*ABOUT THIS EXERCISE*. Only the lines below, from the one with "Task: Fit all" through the one with "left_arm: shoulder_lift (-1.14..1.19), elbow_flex", are to be written out, exactly.

+++ DATA SHOWN +++

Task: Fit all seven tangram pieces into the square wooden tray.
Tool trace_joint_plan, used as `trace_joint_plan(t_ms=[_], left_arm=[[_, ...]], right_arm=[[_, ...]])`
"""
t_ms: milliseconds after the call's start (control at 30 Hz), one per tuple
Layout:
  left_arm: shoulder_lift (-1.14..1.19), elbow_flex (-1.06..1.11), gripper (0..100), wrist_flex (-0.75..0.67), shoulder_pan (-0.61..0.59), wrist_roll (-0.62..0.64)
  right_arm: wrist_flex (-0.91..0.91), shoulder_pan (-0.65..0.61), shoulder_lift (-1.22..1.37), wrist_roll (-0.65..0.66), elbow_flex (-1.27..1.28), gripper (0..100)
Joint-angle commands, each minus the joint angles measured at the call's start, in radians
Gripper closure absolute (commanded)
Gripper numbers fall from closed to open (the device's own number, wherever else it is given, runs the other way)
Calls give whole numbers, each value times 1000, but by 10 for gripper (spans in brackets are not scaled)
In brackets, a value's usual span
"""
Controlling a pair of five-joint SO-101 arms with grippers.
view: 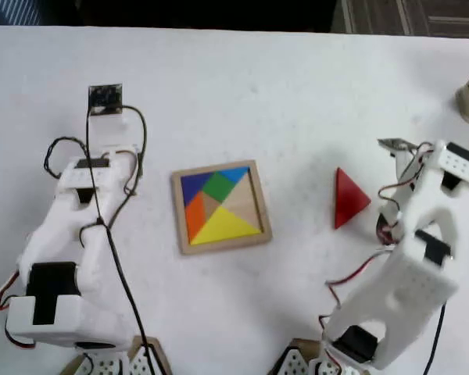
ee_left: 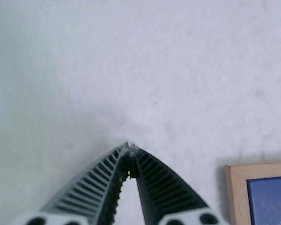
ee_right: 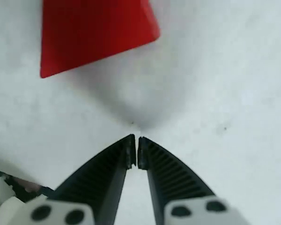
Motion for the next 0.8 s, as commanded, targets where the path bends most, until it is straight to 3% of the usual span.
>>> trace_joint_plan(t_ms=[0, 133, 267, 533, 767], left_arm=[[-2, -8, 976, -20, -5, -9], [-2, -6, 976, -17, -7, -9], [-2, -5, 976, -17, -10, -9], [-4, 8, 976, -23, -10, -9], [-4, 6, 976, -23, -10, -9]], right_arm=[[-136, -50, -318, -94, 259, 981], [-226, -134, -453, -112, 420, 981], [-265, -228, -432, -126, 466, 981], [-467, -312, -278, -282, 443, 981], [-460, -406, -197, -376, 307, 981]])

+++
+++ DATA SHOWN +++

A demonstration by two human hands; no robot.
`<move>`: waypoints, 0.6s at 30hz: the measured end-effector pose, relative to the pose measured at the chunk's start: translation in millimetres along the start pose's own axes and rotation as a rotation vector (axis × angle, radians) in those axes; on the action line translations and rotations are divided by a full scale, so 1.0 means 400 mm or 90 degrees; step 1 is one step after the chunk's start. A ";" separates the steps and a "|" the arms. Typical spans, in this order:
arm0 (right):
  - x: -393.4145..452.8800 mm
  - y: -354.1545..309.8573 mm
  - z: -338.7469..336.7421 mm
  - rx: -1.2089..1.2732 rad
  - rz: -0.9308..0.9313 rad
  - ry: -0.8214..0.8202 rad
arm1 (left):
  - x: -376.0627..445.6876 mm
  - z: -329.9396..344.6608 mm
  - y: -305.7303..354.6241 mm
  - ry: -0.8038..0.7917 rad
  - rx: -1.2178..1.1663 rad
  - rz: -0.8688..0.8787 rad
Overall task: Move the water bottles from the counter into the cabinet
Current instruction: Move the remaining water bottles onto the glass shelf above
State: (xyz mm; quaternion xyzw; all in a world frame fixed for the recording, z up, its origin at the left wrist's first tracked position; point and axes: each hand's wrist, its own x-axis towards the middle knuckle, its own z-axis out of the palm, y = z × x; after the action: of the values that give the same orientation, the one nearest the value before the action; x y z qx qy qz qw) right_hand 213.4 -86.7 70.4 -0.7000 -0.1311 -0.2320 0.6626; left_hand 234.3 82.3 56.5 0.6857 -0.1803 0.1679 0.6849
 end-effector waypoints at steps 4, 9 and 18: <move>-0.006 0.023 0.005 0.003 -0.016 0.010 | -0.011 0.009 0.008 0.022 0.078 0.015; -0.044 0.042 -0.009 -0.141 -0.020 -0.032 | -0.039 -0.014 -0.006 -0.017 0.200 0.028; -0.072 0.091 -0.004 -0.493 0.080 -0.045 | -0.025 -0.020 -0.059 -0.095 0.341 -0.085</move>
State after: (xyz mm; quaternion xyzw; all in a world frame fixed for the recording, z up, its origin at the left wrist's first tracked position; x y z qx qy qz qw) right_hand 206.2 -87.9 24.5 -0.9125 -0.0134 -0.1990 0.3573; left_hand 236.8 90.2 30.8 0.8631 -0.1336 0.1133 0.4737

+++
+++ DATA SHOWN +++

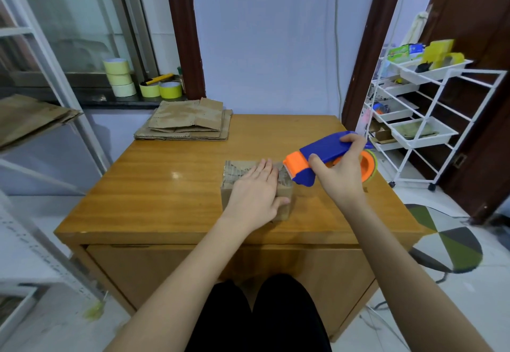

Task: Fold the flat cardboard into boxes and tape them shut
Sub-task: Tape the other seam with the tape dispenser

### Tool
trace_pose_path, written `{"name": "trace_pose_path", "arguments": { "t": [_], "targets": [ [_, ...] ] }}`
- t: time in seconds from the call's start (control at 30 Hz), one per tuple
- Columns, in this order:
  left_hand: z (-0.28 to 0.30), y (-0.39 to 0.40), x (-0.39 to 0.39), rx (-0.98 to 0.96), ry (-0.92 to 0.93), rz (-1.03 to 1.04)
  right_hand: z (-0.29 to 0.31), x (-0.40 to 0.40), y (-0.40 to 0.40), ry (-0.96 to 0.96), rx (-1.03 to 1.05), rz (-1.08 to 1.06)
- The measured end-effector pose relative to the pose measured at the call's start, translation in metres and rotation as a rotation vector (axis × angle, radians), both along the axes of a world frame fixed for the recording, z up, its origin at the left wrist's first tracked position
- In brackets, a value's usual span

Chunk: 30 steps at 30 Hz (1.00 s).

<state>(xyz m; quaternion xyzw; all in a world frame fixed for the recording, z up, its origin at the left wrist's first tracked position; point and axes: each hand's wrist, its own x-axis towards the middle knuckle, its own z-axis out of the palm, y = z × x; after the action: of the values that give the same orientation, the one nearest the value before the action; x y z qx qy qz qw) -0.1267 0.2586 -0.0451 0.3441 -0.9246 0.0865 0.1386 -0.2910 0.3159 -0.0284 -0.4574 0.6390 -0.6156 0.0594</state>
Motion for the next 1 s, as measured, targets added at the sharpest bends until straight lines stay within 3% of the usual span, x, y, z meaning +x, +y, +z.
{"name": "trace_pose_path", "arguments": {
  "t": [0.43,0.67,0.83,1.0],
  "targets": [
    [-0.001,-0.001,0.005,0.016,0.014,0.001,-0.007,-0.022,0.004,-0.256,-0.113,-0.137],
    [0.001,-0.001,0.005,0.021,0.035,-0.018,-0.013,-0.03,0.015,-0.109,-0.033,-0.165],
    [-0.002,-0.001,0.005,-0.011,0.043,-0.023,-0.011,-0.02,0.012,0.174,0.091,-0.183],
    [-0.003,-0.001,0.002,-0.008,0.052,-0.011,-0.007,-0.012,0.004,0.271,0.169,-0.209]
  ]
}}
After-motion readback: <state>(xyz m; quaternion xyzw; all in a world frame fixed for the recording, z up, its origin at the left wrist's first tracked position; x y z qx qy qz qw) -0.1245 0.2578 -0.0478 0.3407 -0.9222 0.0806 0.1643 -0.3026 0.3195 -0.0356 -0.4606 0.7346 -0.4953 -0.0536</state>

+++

*RESPONSE BELOW*.
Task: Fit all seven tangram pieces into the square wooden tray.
Tool trace_joint_plan, used as `trace_joint_plan(t_ms=[_], left_arm=[[_, ...]], right_arm=[[_, ...]])`
"""
t_ms: milliseconds after the call's start (control at 30 Hz), one per tuple
Layout:
  left_arm: shoulder_lift (-1.14..1.19), elbow_flex (-1.06..1.11), gripper (0..100), wrist_flex (-0.75..0.67), shoulder_pan (-0.61..0.59), wrist_roll (-0.62..0.64)

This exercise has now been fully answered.